Girl Up believes that American girls are a part of the solution. We know that girls give, girls talk and girls get involved. This generation of girls cares about global issues and is concerned about the challenges facing other girls around the world.
Lulu Cerone first learned about social activism in kindergarten. Through service learning programs offered at school and the consistent support of her mother, she developed a deep sense of empathy and civic responsibility. That’s why at age nine, when she first heard about the devastating 2010 earthquake in Haiti, Lulu pushed past her sense of being overwhelmed by the tragedy and chose to take action. Lulu set up a competition between the boys and the girls in her grade to sell lemonade; whoever sold the most cups would be the winner. Never mind that it was January and that particular year there were non-stop rain showers! Camped under umbrellas in the baseball field, the boys were out in full force to sell lemonade and the girls pushed just as hard. In less than a month, Lulu had managed to raise $4,000.
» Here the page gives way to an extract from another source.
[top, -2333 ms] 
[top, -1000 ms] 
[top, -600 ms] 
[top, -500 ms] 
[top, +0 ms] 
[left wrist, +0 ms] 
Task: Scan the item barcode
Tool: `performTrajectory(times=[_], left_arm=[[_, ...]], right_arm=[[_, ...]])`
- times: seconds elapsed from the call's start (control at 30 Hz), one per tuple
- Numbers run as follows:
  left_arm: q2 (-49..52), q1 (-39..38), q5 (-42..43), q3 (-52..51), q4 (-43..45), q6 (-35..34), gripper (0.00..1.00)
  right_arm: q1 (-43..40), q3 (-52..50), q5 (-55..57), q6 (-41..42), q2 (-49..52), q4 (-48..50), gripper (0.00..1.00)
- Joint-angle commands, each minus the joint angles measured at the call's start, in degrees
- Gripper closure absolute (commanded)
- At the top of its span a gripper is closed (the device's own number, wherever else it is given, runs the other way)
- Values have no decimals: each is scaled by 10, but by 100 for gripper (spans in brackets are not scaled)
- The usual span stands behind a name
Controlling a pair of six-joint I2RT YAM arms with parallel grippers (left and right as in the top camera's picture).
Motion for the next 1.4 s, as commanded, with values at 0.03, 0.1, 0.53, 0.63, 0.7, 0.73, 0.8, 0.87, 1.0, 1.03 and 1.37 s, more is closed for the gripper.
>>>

And that was just the beginning. She also had to find out how to put the money to its best use.
Lulu founded LemonAID Warriors last summer and her National LemonAID Campaign inspired 500 lemonade stands from coast to coast. Encouraged by the power of her generation, she continues to unite kids to create change by organizing creative events she calls PhilanthroParties. For the past two years, Lulu and her friends have joined forces to change their birthday parties into a PhilanthroParties. They also raised awareness in their community by organizing a ‘water-walk’ – by going on a two mile walk carrying gallons of water, the children got a glimpse of what life might be like when water is a rare commodity.
As a result the children were able to raise enough funds to create a number of water wells in northern Rwanda. Their efforts led to villagers having access to clean water in addition to brokering peace between two tribes that had been at war for many years.
At a very young age, Lulu has become a committed change-maker inspiring children and adults alike. Here is her presentation at ECSL’s ‘Youth Voice’ meeting, which took place at Oakwood Elementary School on May 1, 2012.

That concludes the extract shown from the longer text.